CRSI Results: Index, Domains, Indicators, and Metrics
The CRSI demonstration results were produced at four hierarchically-related aggregation levels (Figures 3A,B)—metrics, indicators, domains, and indices—which collectively represent 448,305 individual results (Figure 4). Metrics were derived directly from processed secondary data and were the most abundant. The summary of county-level metrics quantified indicators, indicators were summarized to domains, and domains informed the equation for the final CRSI values.
Figure 3. (A) The CRSI-domain-indicator data tree that served to inform the organization of different aggregates of indicator values. (B) A continuation of the CRSI data tree depicting the relationship between one indicator and associated metrics (processed data).
Figure 4. A diagram illustrating the relationship of CRSI components and their contribution to the over quantity of demonstration results.
Data Quality Assessments
Statistical summaries, cumulative distribution functions (CDFs), and histograms were created using final CRSI values and each metric, indicator, and domain component to aid in the data quality assessments. If the descriptive statistics or data visualizations presented an unexpected value or data pattern, a review of each step of the data handling process was conducted to determine if an error occurred because of the data processing. Corrective actions were taken on detected errors, but if no error was detected, then the value remained. A series of CDFs are offered to demonstrate the value of this data quality assessment exercise. Figure 5A shows the distribution pattern related to one set of metric-level data found with an “suspected” error and the distribution of these same metrics after the error is corrected. Figures 5B–D show the relative influence of this single metric across a full spectrum of derived CRSI components, both before and after error correction takes place.
Figure 5. Cumulative distribution function (CDF) analyses were performed for each suite of metrics, indicators, domains and CRSI values.
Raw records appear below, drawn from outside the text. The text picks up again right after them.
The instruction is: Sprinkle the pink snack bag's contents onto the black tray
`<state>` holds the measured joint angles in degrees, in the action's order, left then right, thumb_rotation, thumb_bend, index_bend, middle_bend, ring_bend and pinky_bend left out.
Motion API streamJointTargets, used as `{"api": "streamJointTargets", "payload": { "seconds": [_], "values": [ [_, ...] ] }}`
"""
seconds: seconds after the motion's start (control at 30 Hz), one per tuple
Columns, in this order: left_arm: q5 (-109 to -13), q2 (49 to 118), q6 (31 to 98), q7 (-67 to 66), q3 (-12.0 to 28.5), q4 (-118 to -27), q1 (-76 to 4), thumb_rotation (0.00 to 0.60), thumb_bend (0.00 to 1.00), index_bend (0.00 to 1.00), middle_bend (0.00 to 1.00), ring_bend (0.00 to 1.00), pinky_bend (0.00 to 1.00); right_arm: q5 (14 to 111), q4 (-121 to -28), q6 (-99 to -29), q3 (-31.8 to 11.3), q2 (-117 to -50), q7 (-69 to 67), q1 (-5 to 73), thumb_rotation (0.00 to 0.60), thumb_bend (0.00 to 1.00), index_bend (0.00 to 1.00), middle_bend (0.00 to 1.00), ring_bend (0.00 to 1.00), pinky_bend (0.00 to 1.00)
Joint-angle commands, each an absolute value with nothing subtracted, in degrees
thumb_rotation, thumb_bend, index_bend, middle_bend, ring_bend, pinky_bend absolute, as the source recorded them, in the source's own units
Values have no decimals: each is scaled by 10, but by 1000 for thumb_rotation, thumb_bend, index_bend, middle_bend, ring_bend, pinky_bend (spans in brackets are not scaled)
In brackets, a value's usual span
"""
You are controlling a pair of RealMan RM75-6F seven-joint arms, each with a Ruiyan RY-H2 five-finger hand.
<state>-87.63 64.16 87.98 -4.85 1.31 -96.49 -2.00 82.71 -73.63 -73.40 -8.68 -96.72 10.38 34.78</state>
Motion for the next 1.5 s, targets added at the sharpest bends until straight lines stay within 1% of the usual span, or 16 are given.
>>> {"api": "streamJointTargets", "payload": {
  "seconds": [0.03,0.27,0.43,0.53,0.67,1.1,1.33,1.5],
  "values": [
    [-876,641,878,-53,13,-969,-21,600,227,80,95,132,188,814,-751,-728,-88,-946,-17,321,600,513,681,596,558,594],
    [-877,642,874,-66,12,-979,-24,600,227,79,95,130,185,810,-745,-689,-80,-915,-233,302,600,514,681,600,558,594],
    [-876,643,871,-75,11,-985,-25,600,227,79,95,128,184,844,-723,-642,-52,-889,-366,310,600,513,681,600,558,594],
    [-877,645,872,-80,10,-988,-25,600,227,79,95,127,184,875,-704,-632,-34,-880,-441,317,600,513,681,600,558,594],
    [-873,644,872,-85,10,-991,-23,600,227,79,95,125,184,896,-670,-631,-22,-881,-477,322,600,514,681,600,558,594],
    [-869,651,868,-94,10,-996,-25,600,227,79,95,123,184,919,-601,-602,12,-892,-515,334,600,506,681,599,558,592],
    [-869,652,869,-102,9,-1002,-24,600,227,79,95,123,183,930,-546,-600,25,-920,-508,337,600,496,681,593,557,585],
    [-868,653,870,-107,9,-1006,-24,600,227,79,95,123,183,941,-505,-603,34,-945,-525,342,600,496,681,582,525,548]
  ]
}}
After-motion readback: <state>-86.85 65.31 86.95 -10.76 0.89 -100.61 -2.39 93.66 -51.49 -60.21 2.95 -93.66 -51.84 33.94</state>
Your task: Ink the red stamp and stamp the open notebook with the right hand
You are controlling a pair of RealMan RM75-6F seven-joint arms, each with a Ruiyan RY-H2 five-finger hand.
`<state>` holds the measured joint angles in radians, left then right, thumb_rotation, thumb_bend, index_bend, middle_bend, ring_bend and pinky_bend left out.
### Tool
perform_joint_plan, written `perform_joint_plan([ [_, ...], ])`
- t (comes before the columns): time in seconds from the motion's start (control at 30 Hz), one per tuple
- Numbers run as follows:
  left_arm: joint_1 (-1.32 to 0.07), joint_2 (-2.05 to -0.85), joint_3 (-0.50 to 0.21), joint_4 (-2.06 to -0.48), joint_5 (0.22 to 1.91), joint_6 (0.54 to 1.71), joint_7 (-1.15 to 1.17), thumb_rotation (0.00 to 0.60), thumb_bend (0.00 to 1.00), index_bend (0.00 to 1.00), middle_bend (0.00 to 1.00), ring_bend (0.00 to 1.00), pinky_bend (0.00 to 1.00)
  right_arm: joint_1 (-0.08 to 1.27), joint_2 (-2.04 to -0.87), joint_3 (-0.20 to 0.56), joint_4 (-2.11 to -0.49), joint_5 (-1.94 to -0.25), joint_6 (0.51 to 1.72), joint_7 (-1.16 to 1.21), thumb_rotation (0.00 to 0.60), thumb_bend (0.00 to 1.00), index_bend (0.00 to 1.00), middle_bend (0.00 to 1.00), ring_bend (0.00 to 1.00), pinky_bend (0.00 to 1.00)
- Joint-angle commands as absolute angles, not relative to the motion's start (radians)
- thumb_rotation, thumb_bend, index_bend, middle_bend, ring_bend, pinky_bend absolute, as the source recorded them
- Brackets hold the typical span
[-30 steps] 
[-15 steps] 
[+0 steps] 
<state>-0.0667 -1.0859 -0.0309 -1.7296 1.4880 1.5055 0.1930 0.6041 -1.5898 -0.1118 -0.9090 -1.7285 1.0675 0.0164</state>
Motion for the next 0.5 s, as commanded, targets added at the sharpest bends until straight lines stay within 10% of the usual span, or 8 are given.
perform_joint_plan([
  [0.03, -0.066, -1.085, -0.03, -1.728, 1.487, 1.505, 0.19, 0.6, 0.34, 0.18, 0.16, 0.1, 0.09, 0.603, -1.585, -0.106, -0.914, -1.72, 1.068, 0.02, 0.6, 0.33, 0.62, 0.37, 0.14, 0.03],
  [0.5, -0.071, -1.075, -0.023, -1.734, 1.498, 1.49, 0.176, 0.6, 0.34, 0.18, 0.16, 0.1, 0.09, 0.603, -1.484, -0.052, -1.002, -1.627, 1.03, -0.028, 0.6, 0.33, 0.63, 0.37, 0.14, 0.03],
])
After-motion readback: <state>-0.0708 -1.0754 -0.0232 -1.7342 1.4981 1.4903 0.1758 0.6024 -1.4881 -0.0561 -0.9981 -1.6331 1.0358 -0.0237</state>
Graphs were used to identify possible processing errors and to understand how errors influence the different aggregates of results: (A) the stair-step pattern of the “Before Correction” CDF suggests that a problem existed in the suite of Community Rating System metrics while the “After Correction” CDF shows the more expected distribution pattern; (B) demonstrates the level of influence a single metric can exert on an indicator; (C) illustrates the difficulty in identifying the metric error at the domain-level of CRSI calculations; and (D) shows that the metric-level error is virtually undetectable in the final index (CRSI) values.
Histograms of CRSI values initially presented a right-skewed distribution pattern (Figure 6A). Several boroughs in the state of Alaska were the primary driver. After results and processing steps were verified, each record was qualified in the D3-level CRSI data set. When extreme outliers were removed, CRSI results appeared better distributed, aligning more with expectations (Figure 6B). Qualified results were kept in the final set of CRSI results.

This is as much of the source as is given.